Should he still be embarrassed by a child’s offense, after all these years?

Knowing he was forgiven did not erase the shame.

The stone grew cooler, less restive, as the procession moved past.

Could it all be illusion? Some natural phenomenon, familiar to sophisticates of the Five Galaxies? (Though toweringly impressive to primitives hiding on a forbidden world.) Rewq symbionts also came into widespread use a century ago, offering precious insight into the moods of other beings. Had the Egg brought them forth, as some said, to help heal the Six of war and discord? Or were they just another quirky marvel left by Buyur gene-wizards, from back when this galaxy thronged with countless alien races?

After poring through the Biblos archives, Lark knew his confusion was typical when humans puzzled over the sacred. Even the great Galactics, whose knowledge spanned time and space, were riven by clashing dogmas. If mighty star-gods could be perplexed, what chance had he of certainty?

There’s one thing both sides of me can agree on.

In both his scientific work and the pangs of his heart, Lark knew one simple truth—We don’t belong here.

That was what he told the pilgrims later, in a rustic amphitheater, where the rising sun surrounded the Egg’s oblate bulk with a numinous glow. They gathered in rows, sitting, squatting, or folding their varied torsos in attentive postures. The qheuen apostate, Harullen, spoke first in a poetic dialect, hissing from several leg vents, invoking wisdom to serve this world that was their home, source of all their atoms. Then Harullen tilted his gray carapace to introduce Lark. Most had come a long way to hear his heresy.

“We’re told our ancestors were criminals,” he began with a strong voice, belying his inner tension. “Their sneakships came to Jijo, one at a time, running the patrols of the great Institutes, evading wary deputy globes of the Zang, hiding their tracks in the flux of mighty Izmunuti, whose carbon wind began masking this world a few thousand years ago. They came seeking a quiet place to perform a selfish felony.

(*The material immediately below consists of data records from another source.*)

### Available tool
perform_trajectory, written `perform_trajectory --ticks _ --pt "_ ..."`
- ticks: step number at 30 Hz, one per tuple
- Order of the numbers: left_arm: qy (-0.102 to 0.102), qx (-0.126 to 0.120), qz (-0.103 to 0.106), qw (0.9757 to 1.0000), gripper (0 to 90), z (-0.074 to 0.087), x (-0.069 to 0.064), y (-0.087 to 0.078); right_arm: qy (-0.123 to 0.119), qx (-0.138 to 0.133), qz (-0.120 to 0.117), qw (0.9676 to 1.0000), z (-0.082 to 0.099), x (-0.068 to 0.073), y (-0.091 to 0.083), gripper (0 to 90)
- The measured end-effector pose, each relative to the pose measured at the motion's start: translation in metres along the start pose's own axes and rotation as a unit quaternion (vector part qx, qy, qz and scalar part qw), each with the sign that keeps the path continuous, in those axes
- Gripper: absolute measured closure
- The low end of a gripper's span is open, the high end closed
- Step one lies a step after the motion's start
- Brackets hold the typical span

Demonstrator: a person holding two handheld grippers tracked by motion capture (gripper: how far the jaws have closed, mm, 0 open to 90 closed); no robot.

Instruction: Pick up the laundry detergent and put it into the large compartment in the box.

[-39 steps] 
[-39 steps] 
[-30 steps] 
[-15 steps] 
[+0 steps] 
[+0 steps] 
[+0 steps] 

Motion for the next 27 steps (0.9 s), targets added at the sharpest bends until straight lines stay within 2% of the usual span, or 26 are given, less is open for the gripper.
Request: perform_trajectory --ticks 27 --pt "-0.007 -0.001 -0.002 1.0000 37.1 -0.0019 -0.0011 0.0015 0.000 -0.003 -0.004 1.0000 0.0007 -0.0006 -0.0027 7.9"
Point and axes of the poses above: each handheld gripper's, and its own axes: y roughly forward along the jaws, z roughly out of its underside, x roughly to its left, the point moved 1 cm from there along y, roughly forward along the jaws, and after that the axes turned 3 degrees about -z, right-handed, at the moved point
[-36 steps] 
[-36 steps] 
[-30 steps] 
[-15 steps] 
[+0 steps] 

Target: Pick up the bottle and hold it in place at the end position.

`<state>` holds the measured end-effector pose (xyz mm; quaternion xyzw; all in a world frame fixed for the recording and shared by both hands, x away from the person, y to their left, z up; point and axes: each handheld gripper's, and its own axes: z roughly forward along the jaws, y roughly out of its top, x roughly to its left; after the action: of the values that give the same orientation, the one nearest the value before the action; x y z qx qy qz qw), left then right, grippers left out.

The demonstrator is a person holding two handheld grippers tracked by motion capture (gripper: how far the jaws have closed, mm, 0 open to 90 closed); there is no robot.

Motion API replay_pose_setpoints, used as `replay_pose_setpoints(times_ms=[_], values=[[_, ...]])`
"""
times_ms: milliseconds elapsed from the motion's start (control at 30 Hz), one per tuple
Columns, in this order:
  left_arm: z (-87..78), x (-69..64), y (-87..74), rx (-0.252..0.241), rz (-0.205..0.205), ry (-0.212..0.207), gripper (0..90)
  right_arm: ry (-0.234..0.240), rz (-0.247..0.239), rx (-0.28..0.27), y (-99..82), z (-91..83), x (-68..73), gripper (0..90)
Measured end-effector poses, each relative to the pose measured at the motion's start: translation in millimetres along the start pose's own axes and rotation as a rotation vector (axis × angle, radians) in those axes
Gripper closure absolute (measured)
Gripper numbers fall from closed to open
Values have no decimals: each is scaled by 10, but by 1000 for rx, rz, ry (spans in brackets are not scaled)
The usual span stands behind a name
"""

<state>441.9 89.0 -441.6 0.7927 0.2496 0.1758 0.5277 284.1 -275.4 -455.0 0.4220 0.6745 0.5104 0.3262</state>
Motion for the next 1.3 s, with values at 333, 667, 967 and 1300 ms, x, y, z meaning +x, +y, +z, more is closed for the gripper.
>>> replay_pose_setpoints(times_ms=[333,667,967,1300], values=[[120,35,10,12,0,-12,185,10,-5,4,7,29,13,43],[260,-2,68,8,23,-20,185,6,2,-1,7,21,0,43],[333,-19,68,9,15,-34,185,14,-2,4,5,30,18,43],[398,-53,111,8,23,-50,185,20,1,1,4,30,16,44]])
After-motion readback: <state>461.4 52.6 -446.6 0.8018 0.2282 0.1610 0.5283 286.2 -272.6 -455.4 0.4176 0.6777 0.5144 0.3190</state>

“Each founding crew had excuses. Tales of persecution or neglect. All burned and sank their ships, threw their godlike tools into the Great Midden, and warned their offspring to beware the sky.

“From the sky would come judgment, someday—for the crime of survival.”

The sun crept past the Egg’s bulk, stabbing a corner of his eye. He escaped by leaning toward his audience.

“Our ancestors invaded a world that was set aside after ages of hard use. A world needing time for its many species, both native and artificial, to find restored balance, from which new wonders might emerge. The civilization of the Five Galaxies has used these rules to protect life since before half of the stars we see came alight.

“So why did our ancestors flout them?”

Each g’Kek pilgrim watched him with two eyestalks raised far apart and the other two tucked away, a sign of intense interest. The typical urrish listener pointed her narrow head not toward Lark’s face but his midriff, to keep his center of mass in view of all three black slits surrounding her narrow snout. Lark’s rewq highlighted these signs, and others from hoon, traeki, and qheuen.